(Beginning of Recorded information)

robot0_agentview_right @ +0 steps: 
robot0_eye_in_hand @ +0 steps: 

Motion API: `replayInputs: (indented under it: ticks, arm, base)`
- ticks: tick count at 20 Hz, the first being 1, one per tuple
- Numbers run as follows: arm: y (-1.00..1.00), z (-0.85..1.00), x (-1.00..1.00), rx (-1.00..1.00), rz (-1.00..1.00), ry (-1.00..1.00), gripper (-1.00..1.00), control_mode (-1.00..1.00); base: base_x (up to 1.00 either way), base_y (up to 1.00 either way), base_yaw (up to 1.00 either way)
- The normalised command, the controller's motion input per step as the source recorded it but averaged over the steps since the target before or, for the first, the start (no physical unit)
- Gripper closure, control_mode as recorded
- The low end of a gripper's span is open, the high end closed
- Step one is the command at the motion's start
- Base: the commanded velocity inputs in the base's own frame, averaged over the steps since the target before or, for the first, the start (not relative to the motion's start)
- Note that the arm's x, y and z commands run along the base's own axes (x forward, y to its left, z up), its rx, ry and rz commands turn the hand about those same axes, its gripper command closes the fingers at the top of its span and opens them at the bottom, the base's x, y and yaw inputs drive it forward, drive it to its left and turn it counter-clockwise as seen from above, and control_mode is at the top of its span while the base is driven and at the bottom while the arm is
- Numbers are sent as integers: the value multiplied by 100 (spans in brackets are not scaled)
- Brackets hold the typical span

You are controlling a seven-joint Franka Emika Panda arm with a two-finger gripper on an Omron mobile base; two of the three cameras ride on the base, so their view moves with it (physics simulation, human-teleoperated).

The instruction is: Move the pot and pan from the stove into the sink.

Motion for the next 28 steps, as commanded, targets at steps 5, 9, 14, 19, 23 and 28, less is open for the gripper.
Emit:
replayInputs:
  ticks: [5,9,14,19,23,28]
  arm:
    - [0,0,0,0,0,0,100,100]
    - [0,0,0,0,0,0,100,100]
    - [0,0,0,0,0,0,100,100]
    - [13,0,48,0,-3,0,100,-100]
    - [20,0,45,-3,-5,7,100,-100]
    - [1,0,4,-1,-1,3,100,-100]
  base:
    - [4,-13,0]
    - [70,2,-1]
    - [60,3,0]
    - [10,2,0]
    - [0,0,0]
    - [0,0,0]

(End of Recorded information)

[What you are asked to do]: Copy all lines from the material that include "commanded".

[Answer below]:
- Base: the commanded velocity inputs in the base's own frame, averaged over the steps since the target before or, for the first, the start (not relative to the motion's start)
Motion for the next 28 steps, as commanded, targets at steps 5, 9, 14, 19, 23 and 28, less is open for the gripper.

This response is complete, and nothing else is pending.